### WHAT YOU HAVE TO DO
Restrict the output to the lines below starting at the one that contains "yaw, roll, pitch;" and ending at the one that contains "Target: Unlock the", and restate them word for word, both ends included.

### GIVEN DATA
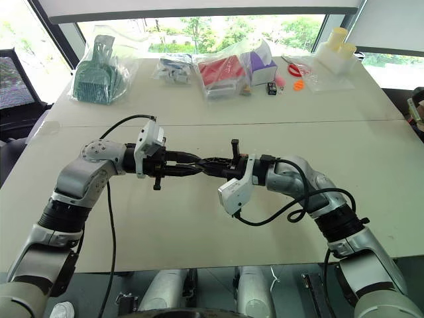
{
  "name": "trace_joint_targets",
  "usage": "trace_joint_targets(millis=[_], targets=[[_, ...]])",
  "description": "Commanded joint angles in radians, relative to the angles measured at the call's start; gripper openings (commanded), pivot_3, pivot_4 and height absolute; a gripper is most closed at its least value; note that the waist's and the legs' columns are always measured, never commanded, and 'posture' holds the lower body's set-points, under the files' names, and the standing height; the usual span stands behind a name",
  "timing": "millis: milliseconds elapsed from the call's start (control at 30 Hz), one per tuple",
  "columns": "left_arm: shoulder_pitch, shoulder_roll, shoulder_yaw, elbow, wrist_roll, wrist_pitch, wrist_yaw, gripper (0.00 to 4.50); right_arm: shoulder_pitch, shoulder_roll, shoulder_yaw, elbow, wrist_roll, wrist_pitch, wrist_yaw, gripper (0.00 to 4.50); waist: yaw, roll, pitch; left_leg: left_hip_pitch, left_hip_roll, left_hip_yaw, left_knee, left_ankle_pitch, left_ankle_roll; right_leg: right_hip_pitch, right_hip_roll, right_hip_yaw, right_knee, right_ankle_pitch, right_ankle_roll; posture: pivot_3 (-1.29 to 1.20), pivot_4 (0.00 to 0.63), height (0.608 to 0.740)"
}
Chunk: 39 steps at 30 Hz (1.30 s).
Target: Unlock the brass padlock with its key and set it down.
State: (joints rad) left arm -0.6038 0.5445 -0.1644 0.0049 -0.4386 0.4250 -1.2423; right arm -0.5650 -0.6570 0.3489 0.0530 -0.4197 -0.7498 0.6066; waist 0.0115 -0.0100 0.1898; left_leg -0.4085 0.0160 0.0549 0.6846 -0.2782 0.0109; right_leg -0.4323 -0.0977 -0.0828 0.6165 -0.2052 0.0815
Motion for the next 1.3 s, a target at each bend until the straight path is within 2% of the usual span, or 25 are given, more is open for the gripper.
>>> trace_joint_targets(millis=[33, 167, 400, 433, 533, 633, 833, 867, 900, 1300], targets=[[-0.010, 0.000, 0.008, -0.023, -0.006, -0.007, -0.006, 0.72, -0.030, 0.007, -0.027, -0.013, 0.022, -0.006, -0.014, 0.11, 0.000, 0.000, 0.000, 0.000, 0.000, 0.000, 0.000, 0.000, 0.000, 0.000, 0.000, 0.000, 0.000, 0.000, 0.000, 0.00, 0.150, 0.740], [-0.003, 0.008, 0.009, -0.032, -0.004, 0.001, -0.001, 0.72, -0.024, 0.005, -0.029, -0.015, 0.023, 0.013, -0.007, 0.11, 0.000, 0.000, 0.000, 0.000, 0.000, 0.000, 0.000, 0.000, 0.000, 0.000, 0.000, 0.000, 0.000, 0.000, 0.000, 0.00, 0.150, 0.740], [0.017, 0.049, 0.061, -0.078, -0.038, 0.047, 0.024, 4.16, -0.007, -0.003, -0.038, -0.020, 0.025, 0.039, -0.006, 0.00, -0.001, 0.000, 0.000, 0.000, 0.000, 0.000, 0.000, 0.000, 0.000, 0.000, 0.000, 0.000, 0.000, 0.000, 0.000, 0.00, 0.150, 0.740], [0.017, 0.051, 0.070, -0.081, -0.043, 0.051, 0.029, 4.49, -0.005, -0.003, -0.038, -0.021, 0.026, 0.042, -0.006, 0.00, -0.001, 0.000, 0.000, 0.000, 0.000, 0.000, 0.000, 0.000, 0.000, 0.000, 0.000, 0.000, 0.000, 0.000, 0.000, 0.00, 0.150, 0.740], [0.014, 0.051, 0.097, -0.084, -0.057, 0.060, 0.045, 4.49, 0.001, -0.004, -0.038, -0.025, 0.028, 0.047, -0.006, 0.00, 0.000, 0.000, 0.000, 0.000, 0.000, 0.000, 0.000, 0.000, 0.000, 0.000, 0.000, 0.000, 0.000, 0.000, 0.000, 0.00, 0.150, 0.740], [0.001, 0.041, 0.131, -0.078, -0.081, 0.075, 0.069, 3.59, 0.005, -0.003, -0.036, -0.029, 0.028, 0.050, -0.005, 0.00, 0.000, 0.000, 0.000, 0.000, 0.000, 0.000, 0.000, 0.000, 0.000, 0.000, 0.000, 0.000, 0.000, 0.000, 0.000, 0.00, 0.150, 0.740], [0.015, 0.031, 0.119, -0.097, -0.087, 0.082, 0.074, 0.94, 0.003, -0.003, -0.035, -0.030, 0.030, 0.051, -0.003, 0.00, 0.000, 0.000, 0.000, 0.000, 0.000, 0.000, 0.000, 0.000, 0.000, 0.000, 0.000, 0.000, 0.000, 0.000, 0.000, 0.00, 0.150, 0.740], [0.023, 0.028, 0.110, -0.099, -0.082, 0.078, 0.074, 0.38, 0.003, -0.003, -0.034, -0.031, 0.030, 0.051, -0.002, 0.00, 0.000, 0.000, 0.000, 0.000, 0.000, 0.000, 0.000, 0.000, 0.000, 0.000, 0.000, 0.000, 0.000, 0.000, 0.000, 0.00, 0.150, 0.740], [0.030, 0.027, 0.102, -0.102, -0.078, 0.079, 0.073, 0.03, 0.002, -0.004, -0.034, -0.030, 0.030, 0.051, -0.001, 0.00, -0.001, 0.000, 0.000, 0.000, 0.000, 0.000, 0.000, 0.000, 0.000, 0.000, 0.000, 0.000, 0.000, 0.000, 0.000, 0.00, 0.150, 0.740], [0.074, 0.008, 0.022, -0.047, 0.009, 0.017, 0.077, 0.03, -0.009, -0.006, -0.033, -0.024, 0.033, 0.049, 0.007, 0.00, -0.001, 0.000, 0.000, 0.000, 0.000, 0.000, 0.000, 0.000, 0.000, 0.000, 0.000, 0.000, 0.000, 0.000, 0.000, 0.00, 0.150, 0.740]])
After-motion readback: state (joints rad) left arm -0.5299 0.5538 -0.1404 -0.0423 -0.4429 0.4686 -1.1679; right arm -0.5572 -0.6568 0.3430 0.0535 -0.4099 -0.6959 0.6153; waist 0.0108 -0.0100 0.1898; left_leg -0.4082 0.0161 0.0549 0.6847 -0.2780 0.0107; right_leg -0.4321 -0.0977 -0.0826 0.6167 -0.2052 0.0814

### WRITTEN RESPONSE
  "columns": "left_arm: shoulder_pitch, shoulder_roll, shoulder_yaw, elbow, wrist_roll, wrist_pitch, wrist_yaw, gripper (0.00 to 4.50); right_arm: shoulder_pitch, shoulder_roll, shoulder_yaw, elbow, wrist_roll, wrist_pitch, wrist_yaw, gripper (0.00 to 4.50); waist: yaw, roll, pitch; left_leg: left_hip_pitch, left_hip_roll, left_hip_yaw, left_knee, left_ankle_pitch, left_ankle_roll; right_leg: right_hip_pitch, right_hip_roll, right_hip_yaw, right_knee, right_ankle_pitch, right_ankle_roll; posture: pivot_3 (-1.29 to 1.20), pivot_4 (0.00 to 0.63), height (0.608 to 0.740)"
}
Chunk: 39 steps at 30 Hz (1.30 s).
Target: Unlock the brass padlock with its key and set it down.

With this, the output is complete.